■ **ABOUT THIS TASK**
How many of the lines below hold "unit"? Only the number, please.

■ **DATA**

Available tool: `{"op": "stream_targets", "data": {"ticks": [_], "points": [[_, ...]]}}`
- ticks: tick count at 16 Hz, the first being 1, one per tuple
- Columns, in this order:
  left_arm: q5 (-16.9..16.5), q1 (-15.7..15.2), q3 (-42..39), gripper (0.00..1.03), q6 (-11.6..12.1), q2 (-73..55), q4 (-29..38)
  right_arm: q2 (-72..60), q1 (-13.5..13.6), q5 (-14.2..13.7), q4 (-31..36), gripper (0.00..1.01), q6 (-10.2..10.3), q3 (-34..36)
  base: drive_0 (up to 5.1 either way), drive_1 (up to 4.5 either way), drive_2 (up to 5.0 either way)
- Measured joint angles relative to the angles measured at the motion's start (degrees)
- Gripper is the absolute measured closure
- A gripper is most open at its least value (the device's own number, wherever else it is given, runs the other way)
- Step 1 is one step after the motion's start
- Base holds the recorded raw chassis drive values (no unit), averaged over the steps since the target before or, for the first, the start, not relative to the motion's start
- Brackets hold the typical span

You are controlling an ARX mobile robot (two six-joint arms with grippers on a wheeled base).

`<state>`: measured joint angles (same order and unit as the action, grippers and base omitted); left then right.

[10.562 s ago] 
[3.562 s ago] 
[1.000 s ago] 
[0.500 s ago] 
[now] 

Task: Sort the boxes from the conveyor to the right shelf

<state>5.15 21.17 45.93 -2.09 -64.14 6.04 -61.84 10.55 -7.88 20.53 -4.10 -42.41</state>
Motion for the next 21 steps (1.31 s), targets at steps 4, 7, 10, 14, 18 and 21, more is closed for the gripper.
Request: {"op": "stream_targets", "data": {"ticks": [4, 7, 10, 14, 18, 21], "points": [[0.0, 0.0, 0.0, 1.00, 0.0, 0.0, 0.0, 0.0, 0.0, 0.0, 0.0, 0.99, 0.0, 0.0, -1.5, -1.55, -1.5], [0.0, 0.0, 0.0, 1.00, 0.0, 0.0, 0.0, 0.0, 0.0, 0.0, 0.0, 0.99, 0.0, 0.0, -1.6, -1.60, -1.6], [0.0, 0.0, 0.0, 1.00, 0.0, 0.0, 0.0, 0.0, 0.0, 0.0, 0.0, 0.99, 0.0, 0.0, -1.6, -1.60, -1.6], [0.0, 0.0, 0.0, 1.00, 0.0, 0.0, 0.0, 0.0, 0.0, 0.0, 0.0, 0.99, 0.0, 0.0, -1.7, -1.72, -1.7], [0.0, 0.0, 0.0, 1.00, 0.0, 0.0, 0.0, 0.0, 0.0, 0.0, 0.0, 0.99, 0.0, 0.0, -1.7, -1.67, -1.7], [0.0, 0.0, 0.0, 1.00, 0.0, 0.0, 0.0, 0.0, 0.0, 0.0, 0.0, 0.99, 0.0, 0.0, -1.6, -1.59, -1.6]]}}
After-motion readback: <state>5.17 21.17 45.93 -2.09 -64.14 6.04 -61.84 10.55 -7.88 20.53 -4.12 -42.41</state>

■ **EXERCISE ANSWER**
2